**WORK REQUIRED:** Of all the entries below, only the lines from the one with "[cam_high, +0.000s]" up to and including the one with "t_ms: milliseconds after" are to be duplicated exactly.

***

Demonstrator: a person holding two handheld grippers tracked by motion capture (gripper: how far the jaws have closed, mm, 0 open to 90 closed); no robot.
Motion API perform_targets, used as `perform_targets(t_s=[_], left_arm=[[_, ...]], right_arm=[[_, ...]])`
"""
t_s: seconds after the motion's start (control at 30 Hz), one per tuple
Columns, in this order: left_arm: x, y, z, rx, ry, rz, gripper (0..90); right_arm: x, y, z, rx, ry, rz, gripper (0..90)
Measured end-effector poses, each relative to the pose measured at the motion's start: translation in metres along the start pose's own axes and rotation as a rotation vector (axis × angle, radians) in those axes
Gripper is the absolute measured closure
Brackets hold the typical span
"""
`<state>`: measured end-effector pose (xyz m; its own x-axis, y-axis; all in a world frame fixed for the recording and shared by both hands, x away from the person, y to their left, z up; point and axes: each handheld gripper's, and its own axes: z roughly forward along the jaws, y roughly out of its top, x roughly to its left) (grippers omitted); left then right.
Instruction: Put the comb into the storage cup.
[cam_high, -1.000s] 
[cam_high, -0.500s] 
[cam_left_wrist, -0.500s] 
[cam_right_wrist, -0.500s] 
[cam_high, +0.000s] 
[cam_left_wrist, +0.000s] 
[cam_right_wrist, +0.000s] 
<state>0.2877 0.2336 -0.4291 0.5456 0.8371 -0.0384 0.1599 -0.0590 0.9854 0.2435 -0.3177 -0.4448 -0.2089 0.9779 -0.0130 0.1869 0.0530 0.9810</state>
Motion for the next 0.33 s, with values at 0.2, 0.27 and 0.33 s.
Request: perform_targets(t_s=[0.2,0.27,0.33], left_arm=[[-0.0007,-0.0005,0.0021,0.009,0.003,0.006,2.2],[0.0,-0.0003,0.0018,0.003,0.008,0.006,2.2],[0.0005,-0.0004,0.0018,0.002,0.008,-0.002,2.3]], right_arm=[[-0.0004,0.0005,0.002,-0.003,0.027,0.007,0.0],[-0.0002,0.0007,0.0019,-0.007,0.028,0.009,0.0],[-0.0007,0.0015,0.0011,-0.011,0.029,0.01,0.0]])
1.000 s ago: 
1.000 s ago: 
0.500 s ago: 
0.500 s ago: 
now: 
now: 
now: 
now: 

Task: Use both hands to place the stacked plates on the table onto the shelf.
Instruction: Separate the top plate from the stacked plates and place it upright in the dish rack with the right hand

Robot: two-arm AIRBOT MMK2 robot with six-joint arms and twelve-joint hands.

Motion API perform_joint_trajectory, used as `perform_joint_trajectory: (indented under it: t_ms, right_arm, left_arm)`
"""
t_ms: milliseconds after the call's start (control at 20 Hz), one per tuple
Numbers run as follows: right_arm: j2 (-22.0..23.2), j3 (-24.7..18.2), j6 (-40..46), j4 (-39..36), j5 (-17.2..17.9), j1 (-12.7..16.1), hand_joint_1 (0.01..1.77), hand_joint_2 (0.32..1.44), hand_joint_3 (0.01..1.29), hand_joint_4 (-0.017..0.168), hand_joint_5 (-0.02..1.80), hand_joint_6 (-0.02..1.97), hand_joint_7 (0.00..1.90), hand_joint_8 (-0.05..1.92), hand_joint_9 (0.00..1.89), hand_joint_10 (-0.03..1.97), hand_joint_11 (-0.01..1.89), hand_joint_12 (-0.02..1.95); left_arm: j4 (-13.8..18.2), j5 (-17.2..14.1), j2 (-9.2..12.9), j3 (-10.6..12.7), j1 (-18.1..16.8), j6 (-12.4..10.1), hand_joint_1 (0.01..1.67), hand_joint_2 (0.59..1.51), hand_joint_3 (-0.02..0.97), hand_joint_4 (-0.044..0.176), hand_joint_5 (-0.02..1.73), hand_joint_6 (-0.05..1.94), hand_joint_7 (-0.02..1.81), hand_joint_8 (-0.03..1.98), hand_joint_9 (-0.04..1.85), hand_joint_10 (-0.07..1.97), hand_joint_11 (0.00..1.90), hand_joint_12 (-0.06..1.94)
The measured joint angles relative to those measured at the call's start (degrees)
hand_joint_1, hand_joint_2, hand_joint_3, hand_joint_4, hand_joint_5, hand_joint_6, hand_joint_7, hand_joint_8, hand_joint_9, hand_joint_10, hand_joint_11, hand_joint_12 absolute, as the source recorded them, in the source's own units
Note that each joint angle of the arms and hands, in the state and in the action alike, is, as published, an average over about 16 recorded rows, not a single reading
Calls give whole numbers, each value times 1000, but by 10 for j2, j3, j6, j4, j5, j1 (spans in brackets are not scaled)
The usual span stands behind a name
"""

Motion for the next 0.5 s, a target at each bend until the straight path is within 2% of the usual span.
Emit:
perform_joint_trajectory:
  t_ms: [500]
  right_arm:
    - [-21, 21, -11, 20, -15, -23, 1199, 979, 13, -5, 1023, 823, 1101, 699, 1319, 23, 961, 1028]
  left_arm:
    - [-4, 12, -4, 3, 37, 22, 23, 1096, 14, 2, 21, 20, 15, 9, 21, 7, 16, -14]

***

**EXERCISE SOLUTION:**
[cam_high, +0.000s] 
[cam_left_wrist, +0.000s] 
[cam_right_wrist, +0.000s] 
<state>0.2877 0.2336 -0.4291 0.5456 0.8371 -0.0384 0.1599 -0.0590 0.9854 0.2435 -0.3177 -0.4448 -0.2089 0.9779 -0.0130 0.1869 0.0530 0.9810</state>
Motion for the next 0.33 s, with values at 0.2, 0.27 and 0.33 s.
Request: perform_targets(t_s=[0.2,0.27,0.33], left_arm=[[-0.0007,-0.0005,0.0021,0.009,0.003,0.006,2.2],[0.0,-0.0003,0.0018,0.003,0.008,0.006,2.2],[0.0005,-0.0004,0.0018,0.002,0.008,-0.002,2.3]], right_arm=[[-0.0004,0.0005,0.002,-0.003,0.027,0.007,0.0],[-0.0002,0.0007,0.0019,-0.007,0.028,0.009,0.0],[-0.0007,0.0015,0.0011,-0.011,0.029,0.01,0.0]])
1.000 s ago: 
1.000 s ago: 
0.500 s ago: 
0.500 s ago: 
now: 
now: 
now: 
now: 

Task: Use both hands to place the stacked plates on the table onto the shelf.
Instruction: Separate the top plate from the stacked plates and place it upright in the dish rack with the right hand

Robot: two-arm AIRBOT MMK2 robot with six-joint arms and twelve-joint hands.

Motion API perform_joint_trajectory, used as `perform_joint_trajectory: (indented under it: t_ms, right_arm, left_arm)`
"""
t_ms: milliseconds after the call's start (control at 20 Hz), one per tuple

That covers the exercise completely.